• Some Internet History (Newcastle NSW Australia)

    From Jared@VERT/JUMPLEFT to All on Mon Aug 15 21:35:51 2022
    Story by Chris Baird (VK2CJB), posted on r/newcastle a few days ago.
    Reposted here because it's relevant, and I was a part of this story.

    Hello Reddit, what follows is an account of a bit of nearly forgotten Australian Internet history... (No I don't have a blog.)

    * * *

    On the 14th of August 1992, 30 years ago today, the Newcastle-based Public Access Unix system "Scorch", did its first email with the Internet.

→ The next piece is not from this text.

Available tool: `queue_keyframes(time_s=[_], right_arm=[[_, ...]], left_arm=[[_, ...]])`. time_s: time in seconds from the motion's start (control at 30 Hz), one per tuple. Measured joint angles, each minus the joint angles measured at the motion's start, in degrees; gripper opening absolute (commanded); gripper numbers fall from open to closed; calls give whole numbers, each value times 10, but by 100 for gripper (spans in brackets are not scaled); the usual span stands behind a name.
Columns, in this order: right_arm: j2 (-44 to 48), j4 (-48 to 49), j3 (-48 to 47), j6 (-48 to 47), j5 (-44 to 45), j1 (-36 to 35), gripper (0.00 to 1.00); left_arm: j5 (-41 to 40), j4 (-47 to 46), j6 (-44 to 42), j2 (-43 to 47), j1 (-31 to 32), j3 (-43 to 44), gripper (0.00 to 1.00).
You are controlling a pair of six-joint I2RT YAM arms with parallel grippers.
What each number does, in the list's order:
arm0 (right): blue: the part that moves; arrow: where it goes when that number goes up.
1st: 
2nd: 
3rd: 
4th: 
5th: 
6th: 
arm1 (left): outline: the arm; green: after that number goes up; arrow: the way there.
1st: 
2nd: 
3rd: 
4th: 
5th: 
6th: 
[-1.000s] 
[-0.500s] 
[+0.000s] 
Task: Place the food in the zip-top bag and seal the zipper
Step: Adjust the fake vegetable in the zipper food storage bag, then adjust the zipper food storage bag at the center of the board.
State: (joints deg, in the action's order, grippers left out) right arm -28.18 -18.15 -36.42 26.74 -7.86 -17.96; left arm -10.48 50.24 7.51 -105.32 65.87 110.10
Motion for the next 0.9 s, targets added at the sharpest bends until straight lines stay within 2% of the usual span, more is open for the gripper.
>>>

    It most certainly wasn't the first global computer network access available to anyone living in Newcastle. The University had computer-based messaging since the 1980s (DECnet, ACSnet) and joined the "network of networks" with the TCP/IP-based AARNet in the (?)1st week of March 1990. Access to AARNet, as you might have expected, was limited to Students, Staff, and organizations associated with the University (like BHP Labs), and it had a very savage by today's standards Acceptable Usage Policy: For Academic Purposes Only. And it was enforced with drastic consequences; being: losing the mainframe computer access privileges necessary for your coursework ==> no Uni Degree for you.

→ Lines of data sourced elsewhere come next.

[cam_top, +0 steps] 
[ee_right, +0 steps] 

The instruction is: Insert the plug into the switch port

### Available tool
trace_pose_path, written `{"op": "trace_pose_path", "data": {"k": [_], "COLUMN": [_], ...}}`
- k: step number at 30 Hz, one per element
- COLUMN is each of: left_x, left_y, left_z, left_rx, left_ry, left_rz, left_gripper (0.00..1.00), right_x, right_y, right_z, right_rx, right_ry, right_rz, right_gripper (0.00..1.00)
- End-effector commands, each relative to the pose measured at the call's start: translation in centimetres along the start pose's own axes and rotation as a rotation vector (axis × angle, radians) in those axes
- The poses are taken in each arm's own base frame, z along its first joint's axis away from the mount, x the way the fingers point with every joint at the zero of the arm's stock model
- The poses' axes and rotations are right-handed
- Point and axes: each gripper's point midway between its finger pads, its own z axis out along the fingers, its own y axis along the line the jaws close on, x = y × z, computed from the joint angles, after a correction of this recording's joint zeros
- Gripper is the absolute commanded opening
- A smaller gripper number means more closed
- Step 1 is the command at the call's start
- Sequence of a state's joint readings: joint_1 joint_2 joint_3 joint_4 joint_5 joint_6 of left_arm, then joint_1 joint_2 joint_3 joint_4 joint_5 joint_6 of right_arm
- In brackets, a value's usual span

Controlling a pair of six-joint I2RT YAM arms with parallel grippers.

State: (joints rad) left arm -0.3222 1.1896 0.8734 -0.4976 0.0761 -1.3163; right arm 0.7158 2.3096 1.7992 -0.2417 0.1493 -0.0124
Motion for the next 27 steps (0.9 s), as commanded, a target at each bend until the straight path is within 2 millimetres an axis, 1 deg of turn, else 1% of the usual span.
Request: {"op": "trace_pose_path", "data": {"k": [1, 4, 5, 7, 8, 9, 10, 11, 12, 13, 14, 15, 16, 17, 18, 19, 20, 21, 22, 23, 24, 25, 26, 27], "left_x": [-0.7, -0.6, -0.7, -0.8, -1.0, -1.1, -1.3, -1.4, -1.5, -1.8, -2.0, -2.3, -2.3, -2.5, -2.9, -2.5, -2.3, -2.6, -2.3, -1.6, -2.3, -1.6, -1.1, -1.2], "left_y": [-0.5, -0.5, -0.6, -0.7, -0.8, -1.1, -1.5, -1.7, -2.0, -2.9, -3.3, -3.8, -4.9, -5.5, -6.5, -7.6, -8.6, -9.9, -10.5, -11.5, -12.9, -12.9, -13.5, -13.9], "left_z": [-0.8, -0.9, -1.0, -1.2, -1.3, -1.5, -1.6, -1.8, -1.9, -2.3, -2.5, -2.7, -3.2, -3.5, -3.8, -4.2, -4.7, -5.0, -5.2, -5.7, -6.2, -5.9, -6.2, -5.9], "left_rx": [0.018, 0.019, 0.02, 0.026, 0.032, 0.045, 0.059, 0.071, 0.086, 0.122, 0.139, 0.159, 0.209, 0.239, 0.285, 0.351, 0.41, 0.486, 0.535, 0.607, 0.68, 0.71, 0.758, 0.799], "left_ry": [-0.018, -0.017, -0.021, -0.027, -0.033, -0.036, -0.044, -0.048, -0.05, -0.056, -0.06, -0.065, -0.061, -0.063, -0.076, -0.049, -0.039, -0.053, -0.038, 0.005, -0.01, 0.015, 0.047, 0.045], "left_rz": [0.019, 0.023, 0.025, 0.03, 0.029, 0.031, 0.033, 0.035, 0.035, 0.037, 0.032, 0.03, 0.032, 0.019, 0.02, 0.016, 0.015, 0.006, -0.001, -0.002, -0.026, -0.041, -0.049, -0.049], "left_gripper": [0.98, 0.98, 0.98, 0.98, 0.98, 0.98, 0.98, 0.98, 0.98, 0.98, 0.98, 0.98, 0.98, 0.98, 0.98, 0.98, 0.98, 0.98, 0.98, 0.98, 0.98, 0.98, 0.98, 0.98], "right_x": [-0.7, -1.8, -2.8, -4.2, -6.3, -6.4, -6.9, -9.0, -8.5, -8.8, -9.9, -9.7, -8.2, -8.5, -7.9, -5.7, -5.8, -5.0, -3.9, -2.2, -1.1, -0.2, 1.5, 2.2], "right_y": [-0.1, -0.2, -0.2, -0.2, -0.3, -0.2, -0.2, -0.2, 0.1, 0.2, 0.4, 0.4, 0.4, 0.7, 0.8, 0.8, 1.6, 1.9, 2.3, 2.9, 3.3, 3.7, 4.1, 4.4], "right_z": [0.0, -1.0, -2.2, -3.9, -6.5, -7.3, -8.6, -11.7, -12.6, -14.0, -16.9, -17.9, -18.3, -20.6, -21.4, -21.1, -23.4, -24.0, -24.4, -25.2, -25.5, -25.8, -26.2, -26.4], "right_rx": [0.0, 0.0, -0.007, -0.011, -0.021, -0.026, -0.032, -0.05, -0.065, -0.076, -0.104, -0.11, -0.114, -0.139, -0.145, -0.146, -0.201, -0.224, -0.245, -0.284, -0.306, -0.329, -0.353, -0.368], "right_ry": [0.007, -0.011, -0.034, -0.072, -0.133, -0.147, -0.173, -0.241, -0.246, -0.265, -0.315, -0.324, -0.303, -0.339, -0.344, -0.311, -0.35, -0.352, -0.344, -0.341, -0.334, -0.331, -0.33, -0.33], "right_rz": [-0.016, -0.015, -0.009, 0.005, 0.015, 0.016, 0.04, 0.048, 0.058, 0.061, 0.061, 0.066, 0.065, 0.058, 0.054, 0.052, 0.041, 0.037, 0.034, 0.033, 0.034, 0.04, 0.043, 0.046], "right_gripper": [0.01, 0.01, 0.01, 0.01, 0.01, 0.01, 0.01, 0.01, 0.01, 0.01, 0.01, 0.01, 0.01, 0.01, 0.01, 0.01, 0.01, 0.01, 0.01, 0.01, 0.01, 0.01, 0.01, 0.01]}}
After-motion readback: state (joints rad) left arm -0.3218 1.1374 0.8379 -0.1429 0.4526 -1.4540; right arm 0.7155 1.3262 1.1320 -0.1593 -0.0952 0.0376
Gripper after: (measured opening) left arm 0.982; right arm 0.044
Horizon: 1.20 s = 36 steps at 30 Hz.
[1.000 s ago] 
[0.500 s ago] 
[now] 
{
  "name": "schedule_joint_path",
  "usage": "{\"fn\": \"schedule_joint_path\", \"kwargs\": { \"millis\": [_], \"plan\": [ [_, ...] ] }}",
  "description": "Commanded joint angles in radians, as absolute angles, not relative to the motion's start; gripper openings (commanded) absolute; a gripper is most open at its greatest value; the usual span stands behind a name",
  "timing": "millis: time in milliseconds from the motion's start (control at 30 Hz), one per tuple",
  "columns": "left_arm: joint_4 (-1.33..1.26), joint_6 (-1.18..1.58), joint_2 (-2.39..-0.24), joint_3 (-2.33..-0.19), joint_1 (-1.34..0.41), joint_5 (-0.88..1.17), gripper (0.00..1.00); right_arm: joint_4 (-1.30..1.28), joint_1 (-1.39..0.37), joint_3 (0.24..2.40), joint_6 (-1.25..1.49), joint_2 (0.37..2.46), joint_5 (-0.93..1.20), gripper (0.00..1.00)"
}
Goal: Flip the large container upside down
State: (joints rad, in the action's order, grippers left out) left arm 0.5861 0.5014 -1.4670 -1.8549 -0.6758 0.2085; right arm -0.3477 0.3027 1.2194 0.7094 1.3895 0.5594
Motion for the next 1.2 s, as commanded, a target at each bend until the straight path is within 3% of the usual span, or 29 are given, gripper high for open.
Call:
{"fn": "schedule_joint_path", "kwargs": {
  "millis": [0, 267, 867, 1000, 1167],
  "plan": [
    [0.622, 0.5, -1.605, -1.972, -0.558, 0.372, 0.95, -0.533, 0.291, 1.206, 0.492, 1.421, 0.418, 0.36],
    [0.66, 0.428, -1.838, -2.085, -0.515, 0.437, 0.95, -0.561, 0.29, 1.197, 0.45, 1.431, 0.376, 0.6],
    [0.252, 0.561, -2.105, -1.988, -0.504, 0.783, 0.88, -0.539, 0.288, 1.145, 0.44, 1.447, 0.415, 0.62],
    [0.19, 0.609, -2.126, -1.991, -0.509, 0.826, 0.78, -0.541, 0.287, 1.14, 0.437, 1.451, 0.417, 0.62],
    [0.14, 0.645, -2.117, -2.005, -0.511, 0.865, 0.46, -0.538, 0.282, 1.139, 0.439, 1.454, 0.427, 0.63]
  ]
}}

    There was also the companies Pegasus, DIALix, and RUNX, providing a gateway to Internet email at the national scale; but those cost about $1/minute and had monthly fees, on top of the phone rental and long-distance call charges.

    But Scorch, owned by Michael Brown (aka DoctorRock/ZenHarris), and maintained with the help of a small group of mostly students and unemployed, was the first any-nerd-off-the-street access to the international Internet community in Newcastle and NSW.

    * * *

    At the start of the 1990s, Newcastle had a well-established Fidonet-software Bulletin Board System presence for around 5 years, with about 25 dial-up BBSes in the immediate Newcastle/Lower Hunter area. There were also BBSes that had been operating during the mid-1980s, running on CP/M, Apple][s, MSDOS, and Commodore 64s, that sprung up when the need for permits[!] for modems was dropped by Telecom/Telstra. However, the Fidonet system was a network, where messages could be sent and received with users on a different Fidonet BBS.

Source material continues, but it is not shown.